EXERCISE BRIEF:
Return every line below exactly as written.

THE RECORDS:

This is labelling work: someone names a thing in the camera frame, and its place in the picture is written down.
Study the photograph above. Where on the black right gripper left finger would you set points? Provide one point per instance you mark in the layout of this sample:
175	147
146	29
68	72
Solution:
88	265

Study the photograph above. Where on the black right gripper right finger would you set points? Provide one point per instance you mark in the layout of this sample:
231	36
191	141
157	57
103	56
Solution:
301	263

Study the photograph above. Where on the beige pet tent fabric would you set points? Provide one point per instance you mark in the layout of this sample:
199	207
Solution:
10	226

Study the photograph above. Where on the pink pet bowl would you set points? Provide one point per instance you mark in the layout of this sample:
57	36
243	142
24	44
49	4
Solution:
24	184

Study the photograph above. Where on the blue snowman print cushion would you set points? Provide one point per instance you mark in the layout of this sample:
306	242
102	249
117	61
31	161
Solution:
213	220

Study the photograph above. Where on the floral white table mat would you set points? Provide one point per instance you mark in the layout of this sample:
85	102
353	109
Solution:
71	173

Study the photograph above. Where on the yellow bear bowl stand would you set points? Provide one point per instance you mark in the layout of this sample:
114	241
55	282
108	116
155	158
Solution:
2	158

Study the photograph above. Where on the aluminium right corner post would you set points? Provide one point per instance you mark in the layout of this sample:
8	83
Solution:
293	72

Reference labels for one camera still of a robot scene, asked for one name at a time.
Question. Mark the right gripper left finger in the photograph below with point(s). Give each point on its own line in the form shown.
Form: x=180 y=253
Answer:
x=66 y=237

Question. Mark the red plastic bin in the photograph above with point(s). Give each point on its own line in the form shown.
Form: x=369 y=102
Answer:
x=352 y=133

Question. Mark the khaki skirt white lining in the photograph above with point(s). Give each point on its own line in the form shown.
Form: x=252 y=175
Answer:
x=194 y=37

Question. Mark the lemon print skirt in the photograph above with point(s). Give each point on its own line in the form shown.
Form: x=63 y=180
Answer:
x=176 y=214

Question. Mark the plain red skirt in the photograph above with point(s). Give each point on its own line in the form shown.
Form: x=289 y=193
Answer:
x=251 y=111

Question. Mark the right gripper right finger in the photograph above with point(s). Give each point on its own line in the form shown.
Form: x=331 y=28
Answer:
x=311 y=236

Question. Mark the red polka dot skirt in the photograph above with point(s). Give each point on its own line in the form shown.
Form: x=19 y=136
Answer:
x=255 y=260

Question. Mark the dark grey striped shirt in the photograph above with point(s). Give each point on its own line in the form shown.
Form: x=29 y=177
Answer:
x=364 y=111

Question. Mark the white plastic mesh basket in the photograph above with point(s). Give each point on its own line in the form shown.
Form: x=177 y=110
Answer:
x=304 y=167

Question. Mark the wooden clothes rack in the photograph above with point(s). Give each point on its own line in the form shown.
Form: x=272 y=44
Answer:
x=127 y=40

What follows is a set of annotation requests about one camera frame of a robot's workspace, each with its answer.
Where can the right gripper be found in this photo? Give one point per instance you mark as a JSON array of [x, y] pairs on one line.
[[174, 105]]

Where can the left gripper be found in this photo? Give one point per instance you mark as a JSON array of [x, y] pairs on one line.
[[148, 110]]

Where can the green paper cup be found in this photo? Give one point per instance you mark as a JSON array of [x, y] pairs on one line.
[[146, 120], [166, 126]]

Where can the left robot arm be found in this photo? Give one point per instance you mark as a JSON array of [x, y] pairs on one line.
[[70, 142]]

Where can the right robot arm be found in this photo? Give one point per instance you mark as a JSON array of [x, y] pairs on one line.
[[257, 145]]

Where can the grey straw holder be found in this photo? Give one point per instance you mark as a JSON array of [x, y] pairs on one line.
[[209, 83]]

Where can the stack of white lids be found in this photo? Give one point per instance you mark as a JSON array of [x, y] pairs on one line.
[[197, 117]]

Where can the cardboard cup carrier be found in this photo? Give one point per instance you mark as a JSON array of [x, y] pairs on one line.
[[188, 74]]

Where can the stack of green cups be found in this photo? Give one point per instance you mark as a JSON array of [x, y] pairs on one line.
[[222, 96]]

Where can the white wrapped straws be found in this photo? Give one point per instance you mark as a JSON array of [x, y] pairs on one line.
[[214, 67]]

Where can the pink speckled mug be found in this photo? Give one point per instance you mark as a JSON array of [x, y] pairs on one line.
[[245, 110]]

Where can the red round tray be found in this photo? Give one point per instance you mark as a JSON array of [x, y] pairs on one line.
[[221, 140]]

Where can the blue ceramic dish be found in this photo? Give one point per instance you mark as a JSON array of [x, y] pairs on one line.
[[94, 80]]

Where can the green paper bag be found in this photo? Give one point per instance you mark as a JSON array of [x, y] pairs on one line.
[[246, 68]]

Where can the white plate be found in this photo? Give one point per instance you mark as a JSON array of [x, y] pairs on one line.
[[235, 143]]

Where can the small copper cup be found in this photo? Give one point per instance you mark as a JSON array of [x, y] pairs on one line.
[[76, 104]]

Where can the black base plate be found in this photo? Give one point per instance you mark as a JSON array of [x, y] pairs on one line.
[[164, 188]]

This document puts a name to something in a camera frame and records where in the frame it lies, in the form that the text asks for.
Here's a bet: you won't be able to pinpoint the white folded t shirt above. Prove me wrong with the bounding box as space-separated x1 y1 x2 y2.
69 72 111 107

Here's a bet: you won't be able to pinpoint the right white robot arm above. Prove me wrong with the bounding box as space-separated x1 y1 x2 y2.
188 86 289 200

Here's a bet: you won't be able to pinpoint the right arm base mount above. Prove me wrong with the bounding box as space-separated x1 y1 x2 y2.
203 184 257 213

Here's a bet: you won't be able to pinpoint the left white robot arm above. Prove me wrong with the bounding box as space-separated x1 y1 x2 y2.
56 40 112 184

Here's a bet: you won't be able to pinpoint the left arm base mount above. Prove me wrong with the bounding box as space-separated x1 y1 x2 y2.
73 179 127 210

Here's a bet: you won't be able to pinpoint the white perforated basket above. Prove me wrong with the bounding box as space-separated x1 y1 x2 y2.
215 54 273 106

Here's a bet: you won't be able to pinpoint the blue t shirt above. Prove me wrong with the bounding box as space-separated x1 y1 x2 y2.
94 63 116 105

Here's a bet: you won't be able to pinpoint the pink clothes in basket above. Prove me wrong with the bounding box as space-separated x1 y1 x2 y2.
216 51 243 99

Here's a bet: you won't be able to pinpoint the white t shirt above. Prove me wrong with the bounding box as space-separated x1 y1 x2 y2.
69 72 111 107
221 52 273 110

TASK SOLUTION:
This is labelling work: someone names a thing in the camera frame, and its place in the picture is written down.
Study the photograph above. Where on the black right gripper left finger would you set points? Provide one point per instance you mark in the layout of this sample:
175	147
146	29
68	72
Solution:
88	265

Study the photograph above. Where on the black right gripper right finger would you set points? Provide one point per instance you mark in the layout of this sample:
231	36
191	141
157	57
103	56
Solution:
301	263

Study the photograph above. Where on the beige pet tent fabric would you set points? Provide one point per instance you mark in the layout of this sample:
199	207
Solution:
10	226

Study the photograph above. Where on the pink pet bowl would you set points? Provide one point per instance you mark in the layout of this sample:
57	36
243	142
24	44
49	4
Solution:
24	184

Study the photograph above. Where on the blue snowman print cushion would you set points? Provide one point per instance you mark in the layout of this sample:
306	242
102	249
117	61
31	161
Solution:
213	220

Study the photograph above. Where on the floral white table mat would you set points? Provide one point per instance you mark in the layout of this sample:
85	102
353	109
Solution:
71	173

Study the photograph above. Where on the yellow bear bowl stand would you set points? Provide one point per instance you mark in the layout of this sample:
114	241
55	282
108	116
155	158
Solution:
2	158

Study the photograph above. Where on the aluminium right corner post would you set points? Provide one point per instance you mark in the layout of this sample:
8	83
Solution:
293	72

Reference labels for one camera still of a robot scene, asked for one name at a time.
Question. Mark the right gripper left finger in the photograph below with point(s). Give each point on its own line in the form shown.
Form: x=180 y=253
Answer:
x=66 y=237

Question. Mark the red plastic bin in the photograph above with point(s). Give each point on its own line in the form shown.
Form: x=369 y=102
Answer:
x=352 y=133

Question. Mark the khaki skirt white lining in the photograph above with point(s). Give each point on its own line in the form shown.
Form: x=252 y=175
Answer:
x=194 y=37

Question. Mark the lemon print skirt in the photograph above with point(s). Give each point on its own line in the form shown.
Form: x=63 y=180
Answer:
x=176 y=214

Question. Mark the plain red skirt in the photograph above with point(s). Give each point on its own line in the form shown.
Form: x=289 y=193
Answer:
x=251 y=111

Question. Mark the right gripper right finger in the photograph above with point(s). Give each point on its own line in the form shown.
Form: x=331 y=28
Answer:
x=311 y=236

Question. Mark the red polka dot skirt in the photograph above with point(s). Give each point on its own line in the form shown.
Form: x=19 y=136
Answer:
x=255 y=260

Question. Mark the dark grey striped shirt in the photograph above with point(s). Give each point on its own line in the form shown.
Form: x=29 y=177
Answer:
x=364 y=111

Question. Mark the white plastic mesh basket in the photograph above with point(s). Give each point on its own line in the form shown.
Form: x=177 y=110
Answer:
x=304 y=167

Question. Mark the wooden clothes rack in the photograph above with point(s). Give each point on its own line in the form shown.
Form: x=272 y=44
Answer:
x=127 y=40

What follows is a set of annotation requests about one camera frame of a robot's workspace, each with its answer.
Where can the right gripper be found in this photo? Give one point per instance you mark as a JSON array of [x, y] pairs on one line.
[[174, 105]]

Where can the left gripper be found in this photo? Give one point per instance you mark as a JSON array of [x, y] pairs on one line.
[[148, 110]]

Where can the green paper cup be found in this photo? Give one point per instance you mark as a JSON array of [x, y] pairs on one line.
[[146, 120], [166, 126]]

Where can the left robot arm be found in this photo? Give one point per instance you mark as a JSON array of [x, y] pairs on one line.
[[70, 142]]

Where can the right robot arm be found in this photo? Give one point per instance you mark as a JSON array of [x, y] pairs on one line.
[[257, 145]]

Where can the grey straw holder be found in this photo? Give one point per instance you mark as a JSON array of [x, y] pairs on one line.
[[209, 83]]

Where can the stack of white lids be found in this photo? Give one point per instance you mark as a JSON array of [x, y] pairs on one line.
[[197, 117]]

Where can the cardboard cup carrier be found in this photo? Give one point per instance you mark as a JSON array of [x, y] pairs on one line.
[[188, 74]]

Where can the stack of green cups be found in this photo? Give one point per instance you mark as a JSON array of [x, y] pairs on one line.
[[222, 96]]

Where can the white wrapped straws be found in this photo? Give one point per instance you mark as a JSON array of [x, y] pairs on one line.
[[214, 67]]

Where can the pink speckled mug be found in this photo? Give one point per instance you mark as a JSON array of [x, y] pairs on one line.
[[245, 110]]

Where can the red round tray be found in this photo? Give one point per instance you mark as a JSON array of [x, y] pairs on one line.
[[221, 140]]

Where can the blue ceramic dish be found in this photo? Give one point per instance you mark as a JSON array of [x, y] pairs on one line.
[[94, 80]]

Where can the green paper bag be found in this photo? Give one point per instance you mark as a JSON array of [x, y] pairs on one line.
[[246, 68]]

Where can the white plate be found in this photo? Give one point per instance you mark as a JSON array of [x, y] pairs on one line.
[[235, 143]]

Where can the small copper cup be found in this photo? Give one point per instance you mark as a JSON array of [x, y] pairs on one line.
[[76, 104]]

Where can the black base plate be found in this photo? Give one point per instance you mark as a JSON array of [x, y] pairs on one line.
[[164, 188]]

This document puts a name to something in a camera frame and records where in the frame it lies, in the form that the text asks for.
Here's a bet: you won't be able to pinpoint the white folded t shirt above. Prove me wrong with the bounding box as space-separated x1 y1 x2 y2.
69 72 111 107

Here's a bet: you won't be able to pinpoint the right white robot arm above. Prove me wrong with the bounding box as space-separated x1 y1 x2 y2.
188 86 289 200

Here's a bet: you won't be able to pinpoint the right arm base mount above. Prove me wrong with the bounding box as space-separated x1 y1 x2 y2.
203 184 257 213

Here's a bet: you won't be able to pinpoint the left white robot arm above. Prove me wrong with the bounding box as space-separated x1 y1 x2 y2.
56 40 112 184

Here's a bet: you won't be able to pinpoint the left arm base mount above. Prove me wrong with the bounding box as space-separated x1 y1 x2 y2.
73 179 127 210

Here's a bet: you won't be able to pinpoint the white perforated basket above. Prove me wrong with the bounding box as space-separated x1 y1 x2 y2.
215 54 273 106

Here's a bet: you won't be able to pinpoint the blue t shirt above. Prove me wrong with the bounding box as space-separated x1 y1 x2 y2.
94 63 116 105

Here's a bet: you won't be able to pinpoint the pink clothes in basket above. Prove me wrong with the bounding box as space-separated x1 y1 x2 y2.
216 51 243 99

Here's a bet: you won't be able to pinpoint the white t shirt above. Prove me wrong with the bounding box as space-separated x1 y1 x2 y2.
69 72 111 107
221 52 273 110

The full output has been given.